Crise de milieu de vie et vie professionnelle

Le milieu de vie et les changements professionnels

L’aspiration à davantage de sens et de plénitude se manifeste aussi sur le plan professionnel. Il semble nécessaire de trouver « quelque chose de plus » dans cette activité qui occupe la majeure partie de la vie. Ce questionnement intérieur peut se traduire par le sentiment de ne pas être à sa place, de ne pas exploiter son potentiel, par un vague ressenti de déprime, de vide, de lassitude ou d’absurdité face à la routine et au stress professionnel. Paradoxalement, le milieu de la vie correspond au moment où l’on se trouve au sommet de ses compétences et de son efficacité professionnelle, et dans un creux psychologique.

Le principe d’individuation est par essence émaillé de multiples deuils. Ce moment est propice pour prendre conscience de ce que nous ne serons jamais (dans cette vie ci !) et l’accepter.


Flora a 42 ans, une brillante carrière en entreprise privée à son actif. Un de ses rêves d’enfant était de devenir diplomate, tant pour la découverte des pays que pour l’enjeu géopolitique que cela représente. Elle convient que cela lui sera difficile car son trajet professionnel s’est éloigné de ce métier-là. Par contre, elle comprend qu’un engagement politique à l’échelle de la France ou de sa commune est tout à fait possible, de même qu’un engagement dans une association internationale qui pourrait lui permettre de voyager.

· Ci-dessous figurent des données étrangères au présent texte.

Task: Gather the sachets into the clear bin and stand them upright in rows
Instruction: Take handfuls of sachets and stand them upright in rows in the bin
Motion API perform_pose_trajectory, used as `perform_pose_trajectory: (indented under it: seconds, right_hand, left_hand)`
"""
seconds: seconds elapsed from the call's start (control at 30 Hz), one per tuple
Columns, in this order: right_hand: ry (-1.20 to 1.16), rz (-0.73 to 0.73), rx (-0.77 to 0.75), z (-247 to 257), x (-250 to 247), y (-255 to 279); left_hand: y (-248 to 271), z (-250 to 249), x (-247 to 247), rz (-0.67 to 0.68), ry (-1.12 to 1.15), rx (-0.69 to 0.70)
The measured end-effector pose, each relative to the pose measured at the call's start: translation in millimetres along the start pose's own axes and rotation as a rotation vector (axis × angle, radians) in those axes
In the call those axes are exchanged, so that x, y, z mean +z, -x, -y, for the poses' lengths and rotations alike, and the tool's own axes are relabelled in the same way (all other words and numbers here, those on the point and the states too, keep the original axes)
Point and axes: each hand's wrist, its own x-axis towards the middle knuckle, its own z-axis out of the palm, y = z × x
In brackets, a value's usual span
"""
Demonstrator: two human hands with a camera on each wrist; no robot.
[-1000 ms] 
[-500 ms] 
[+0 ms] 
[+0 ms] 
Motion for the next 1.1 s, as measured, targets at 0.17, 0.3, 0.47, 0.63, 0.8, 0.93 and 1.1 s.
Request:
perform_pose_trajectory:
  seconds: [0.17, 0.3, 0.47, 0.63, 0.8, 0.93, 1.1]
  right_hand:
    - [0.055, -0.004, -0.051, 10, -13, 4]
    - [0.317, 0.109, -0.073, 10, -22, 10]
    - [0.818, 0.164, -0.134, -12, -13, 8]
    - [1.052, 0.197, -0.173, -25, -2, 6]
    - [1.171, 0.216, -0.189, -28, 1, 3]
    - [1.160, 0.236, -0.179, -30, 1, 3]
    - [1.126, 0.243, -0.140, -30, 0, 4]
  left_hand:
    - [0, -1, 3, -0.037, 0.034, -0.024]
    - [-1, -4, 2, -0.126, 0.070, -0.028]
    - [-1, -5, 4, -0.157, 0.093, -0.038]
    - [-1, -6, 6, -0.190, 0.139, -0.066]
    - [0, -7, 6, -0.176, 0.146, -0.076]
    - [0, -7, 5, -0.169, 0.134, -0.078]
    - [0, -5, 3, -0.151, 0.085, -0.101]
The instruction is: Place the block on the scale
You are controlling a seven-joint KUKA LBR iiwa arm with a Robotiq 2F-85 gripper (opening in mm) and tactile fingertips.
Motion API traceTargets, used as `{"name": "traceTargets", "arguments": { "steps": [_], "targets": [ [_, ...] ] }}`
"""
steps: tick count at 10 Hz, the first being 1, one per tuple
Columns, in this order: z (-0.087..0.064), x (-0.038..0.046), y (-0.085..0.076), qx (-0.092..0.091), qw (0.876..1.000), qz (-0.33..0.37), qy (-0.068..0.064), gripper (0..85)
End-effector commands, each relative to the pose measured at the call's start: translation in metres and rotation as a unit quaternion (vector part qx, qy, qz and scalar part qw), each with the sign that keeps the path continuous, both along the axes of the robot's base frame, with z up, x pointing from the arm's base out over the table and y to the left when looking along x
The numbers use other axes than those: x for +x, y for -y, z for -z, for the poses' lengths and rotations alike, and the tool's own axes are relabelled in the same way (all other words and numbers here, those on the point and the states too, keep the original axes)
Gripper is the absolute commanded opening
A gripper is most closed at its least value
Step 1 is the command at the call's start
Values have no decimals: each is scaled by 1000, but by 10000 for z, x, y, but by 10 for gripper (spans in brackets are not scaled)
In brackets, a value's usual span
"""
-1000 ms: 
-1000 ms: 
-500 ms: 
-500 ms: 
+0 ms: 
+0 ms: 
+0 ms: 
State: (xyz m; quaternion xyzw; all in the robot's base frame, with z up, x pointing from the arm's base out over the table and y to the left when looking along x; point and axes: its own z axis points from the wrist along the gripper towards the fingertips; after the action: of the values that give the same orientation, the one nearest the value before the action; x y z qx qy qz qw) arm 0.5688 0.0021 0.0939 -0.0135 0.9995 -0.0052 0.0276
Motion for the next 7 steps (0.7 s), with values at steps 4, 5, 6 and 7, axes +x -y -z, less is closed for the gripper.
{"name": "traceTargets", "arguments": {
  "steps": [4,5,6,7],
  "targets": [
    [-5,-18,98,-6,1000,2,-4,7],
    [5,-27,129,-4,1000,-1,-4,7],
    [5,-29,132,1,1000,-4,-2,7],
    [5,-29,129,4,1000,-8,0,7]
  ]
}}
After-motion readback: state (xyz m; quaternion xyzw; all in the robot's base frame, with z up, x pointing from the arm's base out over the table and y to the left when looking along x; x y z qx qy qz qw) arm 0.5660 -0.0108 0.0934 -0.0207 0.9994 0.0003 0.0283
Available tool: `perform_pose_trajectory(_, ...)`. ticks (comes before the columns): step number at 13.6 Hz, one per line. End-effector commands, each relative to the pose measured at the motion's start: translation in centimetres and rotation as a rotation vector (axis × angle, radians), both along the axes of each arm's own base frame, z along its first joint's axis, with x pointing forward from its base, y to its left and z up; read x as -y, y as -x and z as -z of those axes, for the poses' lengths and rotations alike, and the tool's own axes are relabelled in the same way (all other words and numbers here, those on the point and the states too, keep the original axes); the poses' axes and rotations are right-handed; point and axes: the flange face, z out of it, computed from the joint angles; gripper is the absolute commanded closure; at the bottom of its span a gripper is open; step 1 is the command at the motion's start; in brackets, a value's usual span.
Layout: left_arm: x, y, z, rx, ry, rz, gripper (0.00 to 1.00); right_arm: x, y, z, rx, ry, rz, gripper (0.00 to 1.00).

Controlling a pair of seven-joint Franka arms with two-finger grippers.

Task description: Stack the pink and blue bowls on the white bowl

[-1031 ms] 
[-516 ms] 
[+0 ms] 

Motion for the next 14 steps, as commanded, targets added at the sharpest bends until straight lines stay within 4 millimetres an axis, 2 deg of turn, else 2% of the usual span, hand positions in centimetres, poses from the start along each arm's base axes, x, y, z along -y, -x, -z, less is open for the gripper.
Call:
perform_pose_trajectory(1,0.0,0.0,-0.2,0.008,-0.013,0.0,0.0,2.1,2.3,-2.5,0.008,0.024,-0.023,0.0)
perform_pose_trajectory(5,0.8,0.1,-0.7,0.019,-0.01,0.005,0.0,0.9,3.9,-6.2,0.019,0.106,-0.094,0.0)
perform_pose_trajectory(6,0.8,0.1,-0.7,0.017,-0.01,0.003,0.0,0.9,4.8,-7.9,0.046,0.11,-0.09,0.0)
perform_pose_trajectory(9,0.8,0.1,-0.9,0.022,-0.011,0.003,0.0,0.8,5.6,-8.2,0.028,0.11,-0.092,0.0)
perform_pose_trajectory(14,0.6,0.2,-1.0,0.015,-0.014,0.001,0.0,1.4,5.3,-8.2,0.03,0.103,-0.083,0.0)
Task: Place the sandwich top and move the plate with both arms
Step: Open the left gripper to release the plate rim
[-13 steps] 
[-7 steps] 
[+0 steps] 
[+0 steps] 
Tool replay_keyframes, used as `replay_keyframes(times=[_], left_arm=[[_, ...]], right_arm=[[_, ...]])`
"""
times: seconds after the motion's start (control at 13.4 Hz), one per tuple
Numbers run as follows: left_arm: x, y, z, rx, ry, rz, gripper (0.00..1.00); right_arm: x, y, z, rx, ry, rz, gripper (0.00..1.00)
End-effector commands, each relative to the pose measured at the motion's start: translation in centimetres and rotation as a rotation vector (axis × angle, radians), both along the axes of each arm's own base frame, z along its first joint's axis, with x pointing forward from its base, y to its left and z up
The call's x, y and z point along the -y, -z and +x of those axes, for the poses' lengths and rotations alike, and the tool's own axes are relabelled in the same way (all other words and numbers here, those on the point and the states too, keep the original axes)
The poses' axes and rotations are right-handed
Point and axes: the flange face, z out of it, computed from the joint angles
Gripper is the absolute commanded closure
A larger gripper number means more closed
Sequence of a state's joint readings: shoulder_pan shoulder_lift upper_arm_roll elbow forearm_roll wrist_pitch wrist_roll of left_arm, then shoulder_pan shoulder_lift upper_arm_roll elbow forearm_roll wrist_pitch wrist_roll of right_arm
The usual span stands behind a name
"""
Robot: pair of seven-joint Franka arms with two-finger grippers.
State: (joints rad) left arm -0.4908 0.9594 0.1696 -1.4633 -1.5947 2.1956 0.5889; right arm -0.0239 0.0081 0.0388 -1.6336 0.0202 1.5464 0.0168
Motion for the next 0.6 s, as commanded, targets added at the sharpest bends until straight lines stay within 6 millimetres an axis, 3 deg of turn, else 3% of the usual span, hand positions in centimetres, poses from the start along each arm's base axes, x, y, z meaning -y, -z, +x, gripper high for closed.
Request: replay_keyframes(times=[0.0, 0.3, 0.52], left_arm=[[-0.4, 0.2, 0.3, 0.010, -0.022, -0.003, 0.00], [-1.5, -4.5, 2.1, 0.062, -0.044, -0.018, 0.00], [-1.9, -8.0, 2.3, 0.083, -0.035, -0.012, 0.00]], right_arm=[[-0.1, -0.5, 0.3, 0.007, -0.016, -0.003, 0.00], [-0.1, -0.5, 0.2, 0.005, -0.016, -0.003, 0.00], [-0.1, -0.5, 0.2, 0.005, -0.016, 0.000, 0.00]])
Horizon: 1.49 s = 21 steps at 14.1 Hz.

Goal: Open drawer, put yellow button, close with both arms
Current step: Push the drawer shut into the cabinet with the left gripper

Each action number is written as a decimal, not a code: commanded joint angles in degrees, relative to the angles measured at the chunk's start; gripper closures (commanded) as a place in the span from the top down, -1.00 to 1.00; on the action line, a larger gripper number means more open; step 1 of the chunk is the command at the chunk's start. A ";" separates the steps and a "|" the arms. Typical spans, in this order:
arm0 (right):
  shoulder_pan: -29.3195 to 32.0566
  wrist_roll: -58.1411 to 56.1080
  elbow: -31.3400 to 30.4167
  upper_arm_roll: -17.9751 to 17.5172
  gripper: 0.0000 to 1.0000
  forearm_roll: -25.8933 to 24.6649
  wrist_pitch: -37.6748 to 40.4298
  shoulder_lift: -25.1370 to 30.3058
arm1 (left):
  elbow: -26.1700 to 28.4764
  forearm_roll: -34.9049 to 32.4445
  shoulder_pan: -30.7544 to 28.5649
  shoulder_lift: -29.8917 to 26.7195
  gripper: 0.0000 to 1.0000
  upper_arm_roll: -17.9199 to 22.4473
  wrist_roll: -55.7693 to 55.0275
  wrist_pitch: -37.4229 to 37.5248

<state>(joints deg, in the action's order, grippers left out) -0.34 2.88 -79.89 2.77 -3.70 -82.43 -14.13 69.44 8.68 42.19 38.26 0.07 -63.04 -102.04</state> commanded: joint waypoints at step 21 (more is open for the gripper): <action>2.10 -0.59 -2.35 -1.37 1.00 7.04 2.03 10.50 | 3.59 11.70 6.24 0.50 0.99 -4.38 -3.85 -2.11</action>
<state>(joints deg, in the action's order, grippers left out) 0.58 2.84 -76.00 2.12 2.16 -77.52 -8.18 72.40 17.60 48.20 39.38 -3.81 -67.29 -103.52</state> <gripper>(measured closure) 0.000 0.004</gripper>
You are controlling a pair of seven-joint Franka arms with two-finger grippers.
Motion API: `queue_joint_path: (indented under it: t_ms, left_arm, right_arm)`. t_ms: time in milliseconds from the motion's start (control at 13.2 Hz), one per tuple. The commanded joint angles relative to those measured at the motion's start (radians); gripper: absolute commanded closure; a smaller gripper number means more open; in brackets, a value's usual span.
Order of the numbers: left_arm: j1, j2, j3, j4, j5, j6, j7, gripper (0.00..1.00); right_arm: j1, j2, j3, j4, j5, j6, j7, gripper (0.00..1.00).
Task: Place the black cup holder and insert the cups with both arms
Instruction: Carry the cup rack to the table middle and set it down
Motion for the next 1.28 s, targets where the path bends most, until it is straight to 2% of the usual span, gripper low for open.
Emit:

L’idée centrale reste de se hâter lentement, comme le recommandait Boileau. En effet, il convient de se hâter pour amorcer un changement avant l’âge de la retraite et pour pouvoir en profiter. Mais il est important de prendre le temps de la maturation intérieure, des allers retours, des rencontres et des réflexions pour mettre en œuvre cet ajustement professionnel.
Le risque est de précipiter un changement professionnel là où le besoin est avant tout un changement intérieur, au risque de mettre en péril sa stabilité financière, sociale, familiale.


Eric a 41 ans. Divorcé récemment, il a la garde alternée de ses deux enfants. Ingénieur commercial depuis son entrée dans la vie active, il est reconnu comme un professionnel sénior sur ce marché. Déstabilisé par un divorce qu’il estime avoir subi, il ressent le besoin confus de reprendre la main sur sa vie et de se prouver qu’il « vaut quelque chose ». Il négocie donc son départ de la multinationale qui l’emploie, part voyager au Brésil, s’achète une Harley Davidson, et se remet intensivement au sport. A son retour, ayant acheté un container de meubles au Brésil, il décide de créer une entreprise de négoce, jugeant qu’il alliait là l’utile à l’agréable. Au bout de quelques mois, il jette l’éponge : n’ayant rien préparé de son projet de création, il ne trouve pas d’acheteurs, et son stock de meubles profite aux proches. Oscillant entre le désespoir et la rage combative de réussir son propre projet professionnel, il décide alors de créer une entreprise de remise en forme, faisant ainsi le lien avec sa passion du sport. Il y injecte toute ses économies, hypothèque sa maison et déploie beaucoup d’énergie à lancer sa salle de sport, qui reste ouverte moins d’un an. Après quelques temps en thérapie, Eric a repris aujourd’hui le cours de sa vie, a trouvé un travail dans son champ de compétences et a rencontré une nouvelle compagne.

L’exemple d’Eric montre combien le besoin de changement peut se faire criant et pousser les individus à remettre en cause de nombreux pans de leur vie, occasionnant ainsi des dégâts collatéraux significatifs pour leurs proches, mais aussi pour leur santé. Le besoin initial de changement d’Eric était entre autres lié à une souffrance affective profonde et ancienne, que son divorce a réactivée. N’ayant pas pris le temps de contacter cette blessure, il a recherché sa propre valeur à l’extérieur de lui dans ses acquisitions, voyages et entreprises, au lieu de travailler à l’intérieur, sur son estime personnelle. Il n’y a pas de changements valides sur le long terme s’ils ne s’accompagnent de réels changements intérieurs.